Ist das „Energiewendeparadox“ damit erledigt? Patrick Graichen, Chef des Thinktanks Agora-Energiewende, hat diesen Begriff geprägt, um die Zunahme von CO2-Emissionen im Zuge der Energiewende zu beschreiben. Er sagt: „Für die Steinkohle ja, für die Braunkohle nein.“

Denn tatsächlich liegt der Rückgang bei den extrem dreckigen Braunkohlekraftwerken zum großen Teil daran, dass die Öfen im vergangenen Jahr wegen Revision abgeschaltet wurden.

Bei den älteren Steinkohlekraftwerken sieht Graichen aber durchaus einen Effekt der Energiewende: Weil immer mehr Erneuerbare auf der Bühne erscheinen, die, weil sie als Brennstoff nichts kosten, den Strompreis senken, und weil weniger Strom verbraucht werde, „fallen die alten Steinkohlekraftwerke hinten raus“. Die „echte CO2-Minderung“ ergebe sich aber aus dem geringeren Stromverbrauch, sagt Graichen.

Weil das Thema so brisant ist, will die „Agora“ am 6. Januar mit einer eigenen Analyse auf den Markt kommen.

Für die Ziele reicht’s nicht

Hans-Joachim Ziesing dämpft die Euphorie.
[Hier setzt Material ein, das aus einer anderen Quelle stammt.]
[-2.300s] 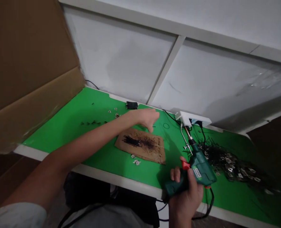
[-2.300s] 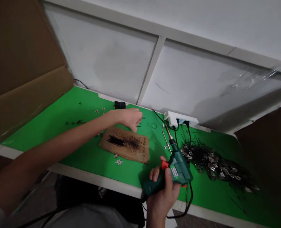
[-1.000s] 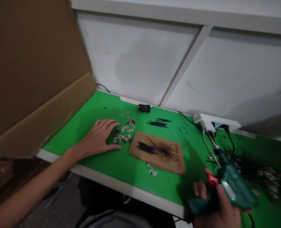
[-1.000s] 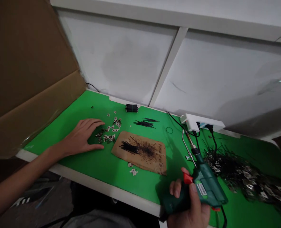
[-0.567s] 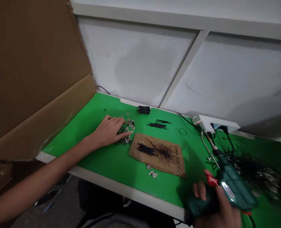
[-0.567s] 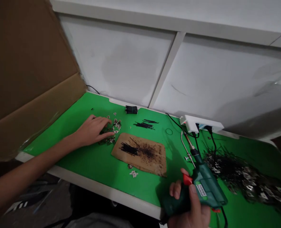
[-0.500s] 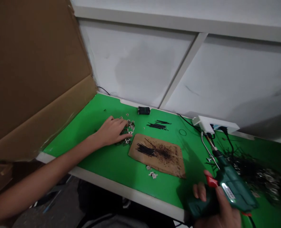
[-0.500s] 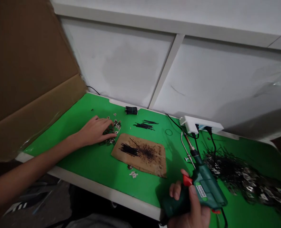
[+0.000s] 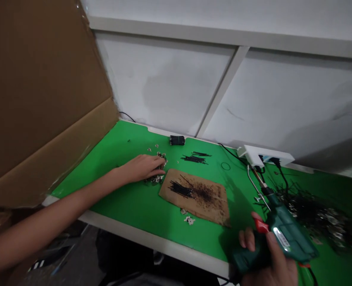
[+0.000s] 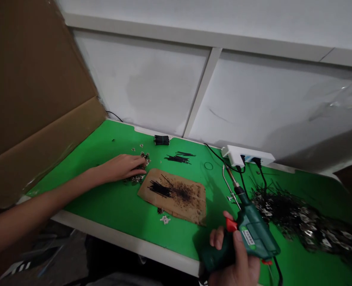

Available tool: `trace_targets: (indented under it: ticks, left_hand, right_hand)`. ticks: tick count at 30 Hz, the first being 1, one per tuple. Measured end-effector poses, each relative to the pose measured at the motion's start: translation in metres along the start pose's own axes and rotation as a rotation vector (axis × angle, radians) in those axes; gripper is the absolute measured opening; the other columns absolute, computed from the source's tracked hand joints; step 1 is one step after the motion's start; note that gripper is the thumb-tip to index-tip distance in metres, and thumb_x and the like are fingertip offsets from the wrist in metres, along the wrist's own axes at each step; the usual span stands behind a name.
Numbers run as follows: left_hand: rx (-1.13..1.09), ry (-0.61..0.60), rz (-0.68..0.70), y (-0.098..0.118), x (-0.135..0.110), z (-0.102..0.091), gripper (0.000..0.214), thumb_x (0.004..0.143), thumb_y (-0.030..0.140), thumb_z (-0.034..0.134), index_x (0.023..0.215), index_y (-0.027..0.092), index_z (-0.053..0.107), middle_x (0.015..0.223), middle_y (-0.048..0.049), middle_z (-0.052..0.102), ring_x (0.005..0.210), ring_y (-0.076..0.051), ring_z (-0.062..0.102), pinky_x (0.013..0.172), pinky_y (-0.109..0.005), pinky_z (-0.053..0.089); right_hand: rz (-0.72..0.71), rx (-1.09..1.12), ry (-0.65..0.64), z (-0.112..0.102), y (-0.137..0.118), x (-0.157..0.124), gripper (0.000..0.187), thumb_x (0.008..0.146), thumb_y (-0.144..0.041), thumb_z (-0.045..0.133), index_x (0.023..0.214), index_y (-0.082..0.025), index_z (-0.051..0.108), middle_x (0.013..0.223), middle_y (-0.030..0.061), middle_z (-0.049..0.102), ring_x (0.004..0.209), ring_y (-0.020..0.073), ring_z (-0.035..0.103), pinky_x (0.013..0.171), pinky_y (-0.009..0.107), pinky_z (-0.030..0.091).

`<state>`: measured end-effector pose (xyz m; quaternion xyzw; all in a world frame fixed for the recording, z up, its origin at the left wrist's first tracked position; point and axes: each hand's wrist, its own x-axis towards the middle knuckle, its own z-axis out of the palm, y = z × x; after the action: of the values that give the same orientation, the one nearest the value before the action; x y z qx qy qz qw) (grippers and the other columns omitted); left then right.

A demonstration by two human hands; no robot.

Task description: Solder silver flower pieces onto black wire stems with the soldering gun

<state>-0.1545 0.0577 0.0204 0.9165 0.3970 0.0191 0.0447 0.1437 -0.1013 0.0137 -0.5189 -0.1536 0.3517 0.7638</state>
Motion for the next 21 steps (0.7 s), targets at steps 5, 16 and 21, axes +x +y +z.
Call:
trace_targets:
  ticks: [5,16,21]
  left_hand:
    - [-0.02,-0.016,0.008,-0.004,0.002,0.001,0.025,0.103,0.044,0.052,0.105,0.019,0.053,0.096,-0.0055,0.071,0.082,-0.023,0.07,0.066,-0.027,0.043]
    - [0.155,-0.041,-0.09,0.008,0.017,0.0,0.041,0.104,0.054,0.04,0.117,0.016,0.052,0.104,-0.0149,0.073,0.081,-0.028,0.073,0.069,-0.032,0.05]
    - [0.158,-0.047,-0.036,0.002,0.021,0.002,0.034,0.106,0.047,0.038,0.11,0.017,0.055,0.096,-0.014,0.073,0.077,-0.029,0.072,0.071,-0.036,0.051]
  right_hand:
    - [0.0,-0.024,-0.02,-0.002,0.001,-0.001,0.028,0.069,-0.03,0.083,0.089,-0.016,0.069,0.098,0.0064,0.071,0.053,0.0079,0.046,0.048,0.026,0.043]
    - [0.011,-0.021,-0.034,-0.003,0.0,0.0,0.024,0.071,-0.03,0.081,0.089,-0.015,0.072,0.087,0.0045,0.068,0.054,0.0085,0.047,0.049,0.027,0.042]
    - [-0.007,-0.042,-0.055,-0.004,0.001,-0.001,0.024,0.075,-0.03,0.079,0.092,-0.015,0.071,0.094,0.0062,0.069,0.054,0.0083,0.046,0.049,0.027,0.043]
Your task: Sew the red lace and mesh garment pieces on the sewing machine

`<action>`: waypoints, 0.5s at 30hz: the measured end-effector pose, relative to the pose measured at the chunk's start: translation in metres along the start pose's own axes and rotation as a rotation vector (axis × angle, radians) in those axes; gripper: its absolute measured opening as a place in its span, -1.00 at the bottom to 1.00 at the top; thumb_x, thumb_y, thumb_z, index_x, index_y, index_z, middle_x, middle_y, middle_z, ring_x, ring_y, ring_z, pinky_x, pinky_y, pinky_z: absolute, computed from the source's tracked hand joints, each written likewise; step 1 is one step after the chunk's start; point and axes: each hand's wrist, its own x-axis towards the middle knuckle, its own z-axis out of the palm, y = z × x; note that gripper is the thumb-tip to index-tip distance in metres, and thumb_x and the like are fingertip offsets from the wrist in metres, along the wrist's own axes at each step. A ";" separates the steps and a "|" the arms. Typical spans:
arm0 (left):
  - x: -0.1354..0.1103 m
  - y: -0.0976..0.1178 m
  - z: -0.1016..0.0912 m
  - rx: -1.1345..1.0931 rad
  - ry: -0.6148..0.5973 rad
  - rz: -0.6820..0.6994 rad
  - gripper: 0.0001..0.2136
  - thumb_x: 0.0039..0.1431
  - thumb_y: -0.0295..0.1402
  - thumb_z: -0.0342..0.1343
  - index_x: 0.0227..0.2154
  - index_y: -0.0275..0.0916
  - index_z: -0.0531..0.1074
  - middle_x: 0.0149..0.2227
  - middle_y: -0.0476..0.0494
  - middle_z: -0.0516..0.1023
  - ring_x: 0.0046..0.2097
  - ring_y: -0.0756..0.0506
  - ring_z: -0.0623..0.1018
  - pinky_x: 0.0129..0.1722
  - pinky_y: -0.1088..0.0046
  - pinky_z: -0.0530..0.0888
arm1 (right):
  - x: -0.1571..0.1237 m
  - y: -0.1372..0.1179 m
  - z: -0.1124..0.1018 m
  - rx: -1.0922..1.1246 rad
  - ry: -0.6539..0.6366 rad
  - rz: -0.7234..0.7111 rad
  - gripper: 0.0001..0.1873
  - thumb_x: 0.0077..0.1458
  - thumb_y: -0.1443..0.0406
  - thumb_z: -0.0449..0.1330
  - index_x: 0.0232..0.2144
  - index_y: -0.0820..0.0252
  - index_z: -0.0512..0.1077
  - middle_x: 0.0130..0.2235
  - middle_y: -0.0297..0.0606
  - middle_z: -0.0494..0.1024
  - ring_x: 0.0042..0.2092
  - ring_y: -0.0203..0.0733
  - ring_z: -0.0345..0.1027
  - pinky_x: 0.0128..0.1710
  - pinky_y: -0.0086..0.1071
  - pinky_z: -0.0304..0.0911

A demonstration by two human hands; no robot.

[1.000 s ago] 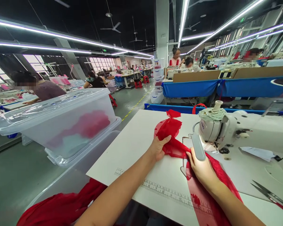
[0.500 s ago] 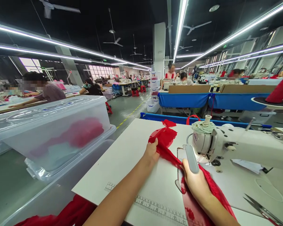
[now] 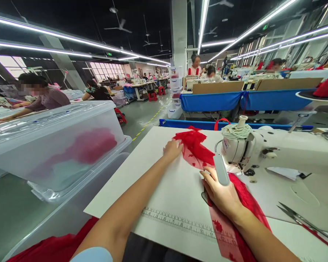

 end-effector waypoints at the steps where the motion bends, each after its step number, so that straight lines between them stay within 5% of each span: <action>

Der Rückgang des Stromverbrauchs liege bisher vor allem an der milden Witterung, ein wenig an der Effizienz und am „Schwächeln der energieintensiven chemischen Industrie“. Der alte Trend zum Steigen der Emissionen habe sich nicht fortgesetzt, „aber eine Trendwende sehen wir noch nicht, dafür fehlt eine stabile Bewegung nach unten.“ Ziesing erinnert daran, dass sowohl die Steigerung der Energieeffizienz als auch der Rückgang der Emissionen nicht genügen, um die selbst gesteckten Ziele der Bundesregierung zu erreichen.

Dennoch haben die Argumente der Energiewendegegner an Überzeugungskraft verloren: Erst hieß es, der Schwenk zu Sonne, Wind und Biomasse vertreibe die Unternehmen, weil der Strom aus Deutschland zu teuer sei, dann stellte sich heraus, dass gerade Firmen mit einer hohen Stromrechnung doppelt profitieren, weil sie billigen grünen Strom einkaufen und von der Öko-Umlage weitgehend befreit sind. Dann gab es Aufregung, weil die EEG-Umlage zur Finanzierung der Öko-Energien stieg und stieg.

Doch ab Januar 2015 sinkt sie zum ersten Mal von 6,24 auf 6,17 Cent pro Kilowattstunde. Und trotz der Belastung von etwa 250 Euro im Jahr für einen Vierpersonenhaushalt bekommt die Energiewende in allen Umfragen von etwa 70 Prozent Zustimmung. Nun entfällt auch noch zumindest für 2014 das Argument, die Energiewende bringe nichts für den Klimaschutz – ein Argument, das Gerd Rosenkranz von der Agora als das gefährlichste ansieht: „Durch steigende CO2-Emissionen wird die Energiewende ökologisch diskreditiert.

Dann steht für die Menschen zu Recht die Frage im Raum: Warum eine so teure Energiewende finanzieren, wenn sie nicht mal die versprochenen Ziele erreicht?“

Reform des Emissionshandels geplant

Den Gegnern bleibt noch ein Argument, wie es etwa immer wieder der Chef des ifo-Instituts, Hans-Werner Sinn, propagiert: Der Ausbau der erneuerbaren Energien in Deutschland bringe nichts fürs Klima, weil die ungenutzten Emissionszertifikate unter dem EU-Emissionshandel eben anderswo genutzt würden. Da widerspricht regelmäßig das Umweltbundesamt: Der Ausbau der Erneuerbaren sei schon berücksichtigt, die zulässige Menge an Zertifikaten sei niedriger, weil der Zubau eingepreist ist.

Klar ist aber allen, dass der Emissionshandel derzeit nicht richtig funktioniert und mit Preisen von etwa 7 Euro pro Tonne CO2 weit unter dem Niveau liegt, das zur wirksamen Reduzierung des CO2-Ausstoßes führt.

Anfang 2015 sollen in Brüssel in der neu formierten EU-Kommission die Verhandlungen über die Reform des Emissionshandels beginnen. Wenn das absehbar lange und harte Ringen um diese umstrittene Reform die Aussicht auf höhere Preise für CO2 bringen würde, wäre das einmal eine wirklich gute Nachricht für die Energiewende.

Denn das würde die Braunkohle teurer und unrentabler machen – und die deutsche Umweltministerin könnte sich über eine weitaus stärkere CO2-Reduzierung freuen als das mickrige 1 Prozent.